Of course there have been, and will ever be, exceptions. Alexander Hamilton was a lawyer, though he was a soldier in the first instance. Abraham Lincoln was a lawyer. But we should have to go back to the 'glorious revolution' of 1688 before we could find a parallel to either of these two in our own history. Until the last two decades England has never looked favourably on lawyer leaders. This was regarded by some as a national peculiarity; by others as a safeguard of our institutions. But by the beginning of the twentieth century it was clear that lawyers had succeeded in establishing their predominance in the higher walks of English politics, as thoroughly as they had already done wherever parliamentary government exists throughout the world.

MR. ASQUITH'S ORATORY

During this epoch, when everything was sacrificed to perspicuity and the avoidance of boredom, Mr. Asquith's utterances led the fashion. His ministry was composed to a large extent of politicians bred in the same profession and proficient in the same arts as himself; but he towered above them all, the supreme type of the lawyer-statesman.

His method was supremely skilful. In its own way it had the charm of perfect artistry, even though the product of the art was hardly more permanent than that of the cordon bleu who confections ices in fancy patterns. And not only was the method well suited to the taste of popular audiences, but equally so to the modern House of Commons. That body, also, was now much better educated in matters which can be learned out of newspapers and books; far more capable of expressing its meanings in well-chosen phrases arranged in a logical sequence; far more critical of words—if somewhat less observant of things—than it was during the greater part of the reign of Queen Victoria.

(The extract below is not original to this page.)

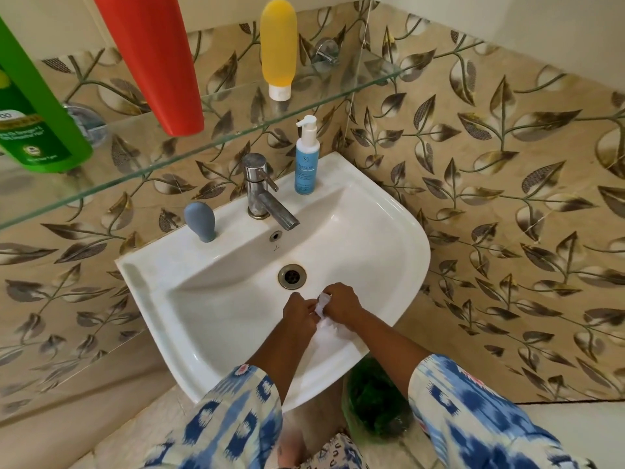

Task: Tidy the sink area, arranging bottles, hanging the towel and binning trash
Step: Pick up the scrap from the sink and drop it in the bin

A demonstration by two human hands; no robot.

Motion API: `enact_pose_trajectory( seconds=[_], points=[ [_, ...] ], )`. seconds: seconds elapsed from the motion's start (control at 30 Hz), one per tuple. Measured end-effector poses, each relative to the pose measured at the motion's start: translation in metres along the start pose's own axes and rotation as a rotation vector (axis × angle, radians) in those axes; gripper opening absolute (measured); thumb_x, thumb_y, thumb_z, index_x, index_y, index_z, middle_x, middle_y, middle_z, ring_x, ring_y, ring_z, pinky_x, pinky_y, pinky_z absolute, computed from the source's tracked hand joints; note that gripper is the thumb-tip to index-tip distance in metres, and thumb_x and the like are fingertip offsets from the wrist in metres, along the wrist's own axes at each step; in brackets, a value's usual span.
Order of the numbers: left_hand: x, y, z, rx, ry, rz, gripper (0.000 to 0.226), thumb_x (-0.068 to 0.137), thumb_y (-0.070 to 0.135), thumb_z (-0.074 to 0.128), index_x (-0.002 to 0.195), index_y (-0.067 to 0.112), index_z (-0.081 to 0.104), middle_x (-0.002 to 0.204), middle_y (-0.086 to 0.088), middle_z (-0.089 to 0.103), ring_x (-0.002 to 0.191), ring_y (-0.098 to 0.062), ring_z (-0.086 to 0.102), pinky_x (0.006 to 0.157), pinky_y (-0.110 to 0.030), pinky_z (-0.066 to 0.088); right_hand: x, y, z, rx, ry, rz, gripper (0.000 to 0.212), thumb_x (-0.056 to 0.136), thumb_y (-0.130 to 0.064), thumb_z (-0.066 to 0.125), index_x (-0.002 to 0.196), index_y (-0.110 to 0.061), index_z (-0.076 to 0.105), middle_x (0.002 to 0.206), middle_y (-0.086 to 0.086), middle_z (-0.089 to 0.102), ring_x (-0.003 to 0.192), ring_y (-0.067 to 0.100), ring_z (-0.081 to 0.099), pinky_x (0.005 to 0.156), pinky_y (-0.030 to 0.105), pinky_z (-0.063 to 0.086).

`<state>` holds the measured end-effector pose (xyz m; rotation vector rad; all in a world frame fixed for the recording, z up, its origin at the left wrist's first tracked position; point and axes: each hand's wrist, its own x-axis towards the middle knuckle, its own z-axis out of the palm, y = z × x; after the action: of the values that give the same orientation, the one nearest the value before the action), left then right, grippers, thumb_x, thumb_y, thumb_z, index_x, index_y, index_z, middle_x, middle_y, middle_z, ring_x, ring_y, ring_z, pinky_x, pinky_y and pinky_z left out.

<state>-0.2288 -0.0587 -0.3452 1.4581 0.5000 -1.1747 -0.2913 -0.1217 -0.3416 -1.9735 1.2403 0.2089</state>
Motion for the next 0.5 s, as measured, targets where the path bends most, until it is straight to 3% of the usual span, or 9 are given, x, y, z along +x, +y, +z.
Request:
enact_pose_trajectory(
  seconds=[0.1,0.17,0.27,0.4,0.5],
  points=[
    [-0.01,0.019,0.013,-0.073,-0.067,0.037,0.036,0.099,0.015,0.033,0.069,0.004,0.048,0.074,-0.014,0.049,0.065,-0.026,0.047,0.077,-0.04,0.047,-0.005,-0.012,-0.02,0.075,0.026,0.036,0.012,0.066,0.0,0.065,0.059,-0.005,0.058,0.065,0.011,0.059,0.06,0.022,0.057,0.055,0.02,0.042],
    [-0.019,0.032,0.025,-0.074,-0.12,0.069,0.038,0.099,0.016,0.034,0.066,0.005,0.048,0.071,-0.014,0.049,0.063,-0.025,0.047,0.064,-0.036,0.046,-0.01,-0.015,-0.038,0.202,0.134,0.016,0.009,0.066,0.0,0.064,0.061,-0.006,0.06,0.068,0.013,0.06,0.065,0.023,0.058,0.059,0.028,0.046],
    [-0.042,0.046,0.047,-0.008,-0.245,0.14,0.04,0.099,0.02,0.036,0.068,0.001,0.052,0.072,-0.014,0.051,0.065,-0.024,0.051,0.063,-0.032,0.047,-0.024,-0.012,-0.07,0.421,0.306,-0.013,0.003,0.066,0.002,0.064,0.068,0.001,0.066,0.069,0.014,0.059,0.068,0.024,0.059,0.065,0.04,0.053],
    [-0.082,0.049,0.088,0.093,-0.386,0.266,0.036,0.096,0.018,0.039,0.067,0.004,0.055,0.071,-0.012,0.053,0.063,-0.021,0.052,0.062,-0.027,0.046,-0.047,-0.002,-0.112,0.597,0.48,-0.007,0.019,0.067,0.003,0.062,0.057,-0.013,0.06,0.062,0.007,0.056,0.062,0.021,0.055,0.056,0.026,0.044],
    [-0.105,0.031,0.121,0.235,-0.437,0.346,0.029,0.092,0.016,0.042,0.068,0.009,0.057,0.091,-0.021,0.063,0.08,-0.029,0.062,0.073,-0.033,0.05,-0.064,0.019,-0.133,0.723,0.619,0.026,0.02,0.07,0.007,0.058,0.075,-0.009,0.068,0.072,0.009,0.059,0.061,0.02,0.055,0.05,0.019,0.044]
  ],
)
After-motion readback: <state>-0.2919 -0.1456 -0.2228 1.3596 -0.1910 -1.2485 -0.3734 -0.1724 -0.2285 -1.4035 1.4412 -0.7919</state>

To a large extent the House of Commons consisted of persons with whom public utterance was a trade. There were lawyers in vast numbers, journalists, political organisers, and professional lecturers on a large variety of subjects. And even among the labour party, where we might have expected to find a corrective, the same tendency was at work, perhaps as strongly as in any other quarter. For although few types of mankind have a shrewder judgment between reality and dialectic than a thoroughly competent 'workman,' labour leaders were not chosen because they were first-class workmen, but because they happened to be effective speakers on the platform or at the committee table.

To a critic, looking on at the play from outside, Mr. Asquith's oratory appeared to lack heart and the instinct for reality; his leadership, the qualities of vigilance, steadfastness, and authority. He did not prevail by personal force, but by adroit confutation. His debating, as distinguished from his political, courage would have been admitted with few reservations even by an opponent. Few were so ready to meet their enemies in the gate of discussion. Few, if any, were so capable of retrieving the fortunes of their party—even when things looked blackest—if it were at all possible to accomplish this by the weapons of debate. But the medium must be debate—not action or counsel—if Mr. Asquith's pre-eminence was to assert itself. In debate he had all the confidence and valour of the maître d'armes, who knows himself to be the superior in skill of any fencer in his own school.